FORCE DISTRIBUTION IN A TWO-PHASE MEDIUM DURING SIMPLE SHEAR

Two phase systems where a solid phase and a liquid phase coexist are common in nature and are of societal and economical importance. Such systems include reservoir rocks filled with hydrocarbons, partially crystallized slurries of magma, water saturated landslide material, and mid-crustal rocks where different mineral phases are either viscous or brittle. Here we investigate the impact of a fluid phase on the stress distribution in a mixed granular-viscous system. We use a granular photoelastic material with a viscous silicone as fluid phase filling the spaces between the discs. In a purely granular material force chains, frameworks of highly stressed grains surrounded by unstressed grains, form during deformation, while in a fluid system the deformation is non-localized. We perform experiments on a spring pulled simple shear table with energy conserving boundary conditions. We record force and displacement during shear. The photoelastic quality of the granular material allows us to see internal stresses due to patterns of constructive and destructive interference as light passes through the material.
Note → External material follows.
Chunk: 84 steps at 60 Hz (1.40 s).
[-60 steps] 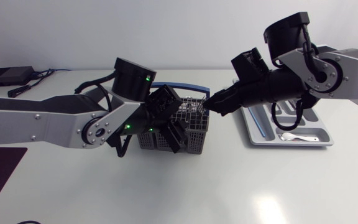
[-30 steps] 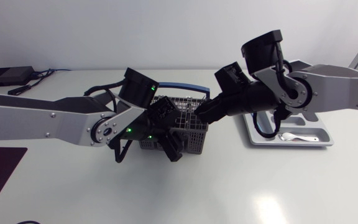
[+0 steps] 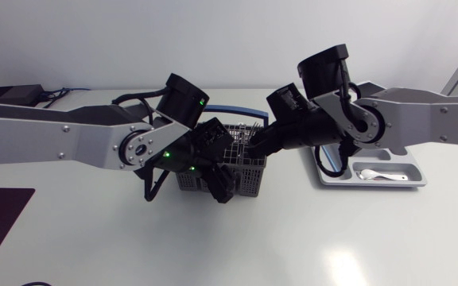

From those patterns we deduce the amount of stress each individual disc is experiencing. Our experiments show that the liquid phase is able to contribute significantly to the force distribution in the system leaving force chains weaker and not connected. Understanding force distribution in a two-phase system is crucial for efficient extraction of hydrocarbons, assessing risks correlated to long runout landslides and initiation of earthquakes in the middle crust.